**WHAT YOU SHOULD DO:** Below are records; how many of their lines contain "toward"? Reply with the number and no other words.
===== TASK INPUT =====
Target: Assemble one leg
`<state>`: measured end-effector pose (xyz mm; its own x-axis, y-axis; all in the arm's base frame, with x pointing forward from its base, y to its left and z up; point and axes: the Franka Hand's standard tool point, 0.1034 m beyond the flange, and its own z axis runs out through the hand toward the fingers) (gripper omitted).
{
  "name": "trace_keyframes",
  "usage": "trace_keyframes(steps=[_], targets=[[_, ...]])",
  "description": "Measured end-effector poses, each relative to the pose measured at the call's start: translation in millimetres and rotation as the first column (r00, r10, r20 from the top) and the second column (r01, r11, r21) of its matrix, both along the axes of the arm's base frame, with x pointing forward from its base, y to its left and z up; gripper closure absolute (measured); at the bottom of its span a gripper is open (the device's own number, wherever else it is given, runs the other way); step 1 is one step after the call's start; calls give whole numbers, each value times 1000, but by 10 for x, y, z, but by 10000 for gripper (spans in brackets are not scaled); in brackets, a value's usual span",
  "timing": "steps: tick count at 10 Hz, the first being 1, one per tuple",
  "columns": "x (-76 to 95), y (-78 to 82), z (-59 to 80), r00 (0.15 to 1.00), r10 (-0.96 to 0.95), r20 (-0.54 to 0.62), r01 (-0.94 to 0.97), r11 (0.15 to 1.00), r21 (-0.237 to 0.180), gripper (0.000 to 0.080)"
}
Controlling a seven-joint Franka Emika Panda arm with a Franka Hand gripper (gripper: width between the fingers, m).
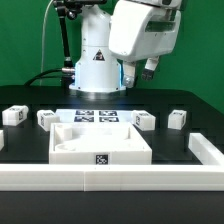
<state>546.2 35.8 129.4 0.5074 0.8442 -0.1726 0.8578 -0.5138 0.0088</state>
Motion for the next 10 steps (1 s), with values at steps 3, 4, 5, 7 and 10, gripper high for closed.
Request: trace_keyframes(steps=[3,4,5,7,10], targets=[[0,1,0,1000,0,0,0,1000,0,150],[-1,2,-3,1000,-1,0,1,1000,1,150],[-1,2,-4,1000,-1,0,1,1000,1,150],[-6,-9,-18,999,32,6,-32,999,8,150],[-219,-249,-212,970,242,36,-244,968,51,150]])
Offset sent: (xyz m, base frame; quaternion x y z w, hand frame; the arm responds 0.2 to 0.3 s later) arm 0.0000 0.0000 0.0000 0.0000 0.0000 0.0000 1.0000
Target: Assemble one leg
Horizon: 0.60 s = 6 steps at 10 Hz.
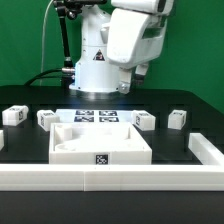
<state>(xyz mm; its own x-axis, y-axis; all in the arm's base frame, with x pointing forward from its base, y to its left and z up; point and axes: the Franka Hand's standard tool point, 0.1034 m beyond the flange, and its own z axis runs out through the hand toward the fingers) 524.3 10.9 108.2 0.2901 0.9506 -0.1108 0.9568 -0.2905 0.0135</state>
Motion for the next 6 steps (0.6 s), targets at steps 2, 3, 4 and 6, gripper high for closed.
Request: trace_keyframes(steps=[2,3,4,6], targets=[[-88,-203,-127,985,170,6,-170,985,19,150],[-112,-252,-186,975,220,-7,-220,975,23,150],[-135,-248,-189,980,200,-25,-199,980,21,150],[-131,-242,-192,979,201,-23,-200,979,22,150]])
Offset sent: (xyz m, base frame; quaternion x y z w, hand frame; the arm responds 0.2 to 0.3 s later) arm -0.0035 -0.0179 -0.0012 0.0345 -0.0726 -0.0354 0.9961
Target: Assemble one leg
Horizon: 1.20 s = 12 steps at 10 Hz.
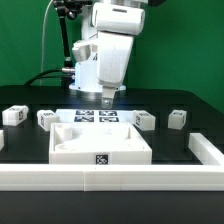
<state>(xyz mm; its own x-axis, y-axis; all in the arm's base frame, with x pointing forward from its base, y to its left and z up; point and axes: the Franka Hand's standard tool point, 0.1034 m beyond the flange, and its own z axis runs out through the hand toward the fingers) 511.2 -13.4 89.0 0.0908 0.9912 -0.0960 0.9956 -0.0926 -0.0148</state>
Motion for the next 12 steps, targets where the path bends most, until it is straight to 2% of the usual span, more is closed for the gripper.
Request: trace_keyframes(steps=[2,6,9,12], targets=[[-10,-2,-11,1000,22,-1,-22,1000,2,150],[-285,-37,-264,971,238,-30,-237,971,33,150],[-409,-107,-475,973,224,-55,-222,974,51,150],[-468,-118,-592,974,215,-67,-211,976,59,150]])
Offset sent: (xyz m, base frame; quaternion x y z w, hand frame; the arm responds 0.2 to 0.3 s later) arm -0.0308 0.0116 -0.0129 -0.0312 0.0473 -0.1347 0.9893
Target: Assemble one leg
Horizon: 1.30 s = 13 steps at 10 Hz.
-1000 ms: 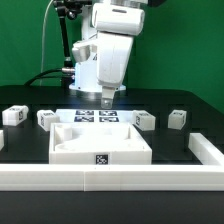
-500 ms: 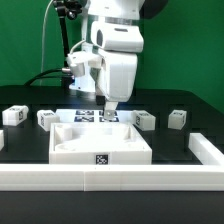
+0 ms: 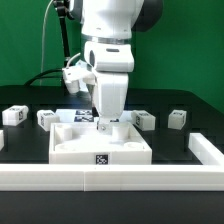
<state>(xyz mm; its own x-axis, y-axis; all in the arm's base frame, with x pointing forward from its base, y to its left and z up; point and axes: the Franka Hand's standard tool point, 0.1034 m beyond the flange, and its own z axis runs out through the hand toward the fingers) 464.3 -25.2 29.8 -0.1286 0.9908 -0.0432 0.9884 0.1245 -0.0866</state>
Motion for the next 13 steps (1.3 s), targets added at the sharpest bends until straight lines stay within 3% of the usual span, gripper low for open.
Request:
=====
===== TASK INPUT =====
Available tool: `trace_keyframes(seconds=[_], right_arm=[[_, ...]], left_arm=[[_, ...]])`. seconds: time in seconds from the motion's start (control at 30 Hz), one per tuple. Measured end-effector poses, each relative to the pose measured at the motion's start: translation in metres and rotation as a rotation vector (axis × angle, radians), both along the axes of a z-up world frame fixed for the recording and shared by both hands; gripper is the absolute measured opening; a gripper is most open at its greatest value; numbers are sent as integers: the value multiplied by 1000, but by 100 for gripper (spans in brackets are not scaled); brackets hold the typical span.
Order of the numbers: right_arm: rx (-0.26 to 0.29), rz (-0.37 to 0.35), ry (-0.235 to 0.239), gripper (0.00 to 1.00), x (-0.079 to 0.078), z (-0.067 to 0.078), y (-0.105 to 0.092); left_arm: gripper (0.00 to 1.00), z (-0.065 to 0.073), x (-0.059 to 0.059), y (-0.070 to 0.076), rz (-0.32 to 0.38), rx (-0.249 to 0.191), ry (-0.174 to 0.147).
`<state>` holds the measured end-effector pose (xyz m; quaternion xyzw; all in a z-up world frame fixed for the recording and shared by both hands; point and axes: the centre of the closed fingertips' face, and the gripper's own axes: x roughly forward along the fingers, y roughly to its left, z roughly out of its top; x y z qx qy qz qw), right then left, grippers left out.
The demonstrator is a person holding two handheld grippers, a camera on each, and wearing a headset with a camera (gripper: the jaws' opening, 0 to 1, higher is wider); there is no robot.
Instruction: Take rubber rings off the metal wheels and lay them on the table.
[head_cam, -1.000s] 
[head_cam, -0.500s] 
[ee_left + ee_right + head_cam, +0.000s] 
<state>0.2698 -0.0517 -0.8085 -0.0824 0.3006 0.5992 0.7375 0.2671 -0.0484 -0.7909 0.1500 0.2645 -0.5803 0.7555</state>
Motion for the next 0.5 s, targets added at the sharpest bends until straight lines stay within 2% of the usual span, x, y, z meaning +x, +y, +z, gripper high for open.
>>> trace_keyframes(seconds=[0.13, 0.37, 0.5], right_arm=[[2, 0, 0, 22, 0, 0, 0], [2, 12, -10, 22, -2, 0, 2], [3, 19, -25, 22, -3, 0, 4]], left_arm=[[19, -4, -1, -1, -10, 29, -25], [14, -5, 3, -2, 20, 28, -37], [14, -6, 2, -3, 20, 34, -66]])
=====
**EXERCISE RESULT:** 4